本作は、デッキから引いた手札の中から、マナ(ゲーム中ではエンバーという)が尽きるまでカードを使用し、迫りくる敵を倒すというオーソドックスなデッキ構築ローグライトだ。

ユニークなのは、3つの部屋に分かれた列車が舞台であり、ターンごとに敵が乗り込んでくる仕掛けになっている点だ。バトルの最初にユニットを配置するフェイズがあり、ほとんどの場合はユニット同士が殴り合うことでゲームが進行していく。
ユニットに直接ダメージを当てたり、バフを入れたりできる「呪文」や「装備品」、部屋全体に効果を与える「ルーム」など、何種類かのカードを駆使し、自軍のユニットが倒されないように管理していく必要がある。
もしも最深部まで敵の侵入を許してしまい、列車の炉魂を破壊されてしまうとゲームオーバーだ。炉にダメージが入るだけでもバトルの報酬が減らされてしまうので、なるべく効率的に敵を排除していきたい。やたらと画面に文字が多いUIだが、重要なのはそれだけだ。

特に大事なのは各部屋の前面にいるユニットである。本作は「勇気」というバフがかなり強く、勇気の分だけ攻撃力が上がり、加えてそのユニットが前面に出ている場合はターン終了時に同数値のアーマーも付与される。なるべく前面のユニットに勇気を集中させつつ、後方のユニットには火力支援させるプランが望ましいだろう。もちろん、バフやデバフはかなりの数が用意されており、デッキごとに最適な戦略は異なるので、勇気だけを意識すればいいわけでもない。
また、ランの最初にもらえるカードが、弱い割に同じものがたくさん入っているので、同ジャンルの他作品同様にデッキ圧縮が肝なのだが、カードの種類が多いため、どのカードを何枚入れて代わりに何を削っていくかを考えるのがなかなか難しい。明らかに強いカードや、いらないカードも中にはあるが、ジャンルファンであっても熟考する羽目になるだろう。

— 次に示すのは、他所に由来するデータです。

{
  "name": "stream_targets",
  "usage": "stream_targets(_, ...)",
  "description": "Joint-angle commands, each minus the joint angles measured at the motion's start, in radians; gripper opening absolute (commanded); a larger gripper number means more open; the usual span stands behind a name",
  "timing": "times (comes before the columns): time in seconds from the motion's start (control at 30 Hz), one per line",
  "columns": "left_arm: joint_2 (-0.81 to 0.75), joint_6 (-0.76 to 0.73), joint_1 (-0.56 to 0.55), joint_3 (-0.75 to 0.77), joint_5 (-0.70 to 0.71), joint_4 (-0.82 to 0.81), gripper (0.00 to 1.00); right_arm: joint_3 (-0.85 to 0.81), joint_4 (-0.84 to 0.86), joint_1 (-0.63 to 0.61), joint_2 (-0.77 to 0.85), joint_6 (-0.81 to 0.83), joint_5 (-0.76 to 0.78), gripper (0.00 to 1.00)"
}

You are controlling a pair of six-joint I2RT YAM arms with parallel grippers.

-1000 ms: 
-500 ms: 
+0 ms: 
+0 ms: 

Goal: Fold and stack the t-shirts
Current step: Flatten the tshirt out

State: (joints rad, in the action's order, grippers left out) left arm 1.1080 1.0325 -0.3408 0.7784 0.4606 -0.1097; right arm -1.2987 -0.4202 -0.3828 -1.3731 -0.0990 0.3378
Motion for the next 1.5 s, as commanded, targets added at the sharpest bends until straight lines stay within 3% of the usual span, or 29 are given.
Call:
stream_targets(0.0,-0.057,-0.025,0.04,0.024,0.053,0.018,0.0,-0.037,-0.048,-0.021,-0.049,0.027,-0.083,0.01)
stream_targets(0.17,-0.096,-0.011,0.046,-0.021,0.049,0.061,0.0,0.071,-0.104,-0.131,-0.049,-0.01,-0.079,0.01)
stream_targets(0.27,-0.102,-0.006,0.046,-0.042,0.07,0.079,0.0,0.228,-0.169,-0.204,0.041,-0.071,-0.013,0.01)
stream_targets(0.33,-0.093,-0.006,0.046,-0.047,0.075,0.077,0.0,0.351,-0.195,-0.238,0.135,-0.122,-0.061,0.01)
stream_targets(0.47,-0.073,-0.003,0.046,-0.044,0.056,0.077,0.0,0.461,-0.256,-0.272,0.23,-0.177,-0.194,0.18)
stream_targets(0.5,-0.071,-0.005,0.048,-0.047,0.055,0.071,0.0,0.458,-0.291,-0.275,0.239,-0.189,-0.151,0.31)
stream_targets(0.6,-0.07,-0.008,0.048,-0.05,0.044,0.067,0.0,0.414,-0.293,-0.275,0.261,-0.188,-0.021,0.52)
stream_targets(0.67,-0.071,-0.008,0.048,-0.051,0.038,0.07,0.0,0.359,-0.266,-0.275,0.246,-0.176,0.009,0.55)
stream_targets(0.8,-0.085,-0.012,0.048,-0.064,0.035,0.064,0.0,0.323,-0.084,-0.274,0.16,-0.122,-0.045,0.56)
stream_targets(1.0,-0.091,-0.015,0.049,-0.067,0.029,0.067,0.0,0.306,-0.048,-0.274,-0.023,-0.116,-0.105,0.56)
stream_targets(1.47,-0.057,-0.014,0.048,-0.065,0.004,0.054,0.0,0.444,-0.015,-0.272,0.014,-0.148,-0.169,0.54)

そのほかにも、本作は脱天使と悪魔の共闘というフレーバーだけあって、列車に乗り込む「クラン」をふたつ選ぶことができる。主力一族のチャンピオンはすべてのバトルに必ず乗せることになり、このチャンピオンを主体としたデッキ構築がなかなか面白い。
たとえば、脱天使クランのチャンピオンであるフェルは、火力も体力もおとなしいが、連続攻撃(連撃)ができるユニットだ。加えて、位置を入れ替えると火力が上がったり、自ら位置を変えて強くなったりする能力が多く、このゲームの基礎が頭に入ってくる性能をしている。

他には、火竜族のチャンピオンであるフェニックス卿は、見た目通りの高火力・高耐久のドラゴンだ。自ら敵に火球を吐き、キルを取ることで自分を強化していくシンプルな性能をしているが、ゆえに搦め手が作りづらく、敵の強さがインフレしていくのにどう対応していくかが求められるユニットである。
ちなみに、前作と違って本作はランのあいだにクラン同士の会話劇を読むことができる。ゲームではよく見るコテコテのファンタジックなフレーバーではあるが、いがみ合った者同士が嫌々ながら協力していく流れはやはり面白い。

クラン同士の組み合わせから、敵を迎え撃つのに最適な部屋構成など、考えることが多く、プレイスキルの上達をちゃんと感じられる素晴らしい作品だった。現時点では強力なシナジーが固まっていたり、前作同様UIがゴチャゴチャしていたりするが、その程度のことは大した問題ではないだろう。まだまだデッキ構築ローグライトには可能性が残っていることを感じさせる一本である。